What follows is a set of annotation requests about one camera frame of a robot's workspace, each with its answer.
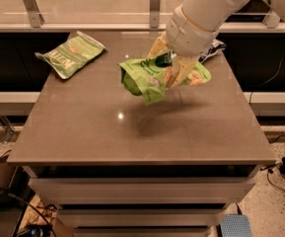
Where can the green jalapeno chip bag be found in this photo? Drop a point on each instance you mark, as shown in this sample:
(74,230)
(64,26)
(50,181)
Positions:
(72,55)

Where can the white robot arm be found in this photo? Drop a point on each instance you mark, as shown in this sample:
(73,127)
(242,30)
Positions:
(211,14)

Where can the green rice chip bag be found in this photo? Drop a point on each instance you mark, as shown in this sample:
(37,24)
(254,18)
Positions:
(146,77)

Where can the blue perforated box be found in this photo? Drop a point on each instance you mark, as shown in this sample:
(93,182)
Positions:
(235,225)

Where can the grey drawer cabinet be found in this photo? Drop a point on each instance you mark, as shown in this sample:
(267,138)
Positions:
(113,199)

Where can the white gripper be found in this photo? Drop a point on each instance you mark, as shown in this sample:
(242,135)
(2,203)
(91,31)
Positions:
(188,38)

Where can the glass railing with metal posts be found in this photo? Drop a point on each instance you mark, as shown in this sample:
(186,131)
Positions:
(47,14)

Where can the blue chip bag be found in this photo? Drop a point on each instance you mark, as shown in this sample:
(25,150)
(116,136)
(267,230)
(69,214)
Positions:
(213,49)

Assignment: From the data above, gather every line that includes the word "blue".

Response area:
Where can the blue perforated box be found in this photo? Drop a point on each instance you mark, as shown in this sample:
Where can the blue chip bag be found in this photo? Drop a point on each instance you mark, as shown in this sample:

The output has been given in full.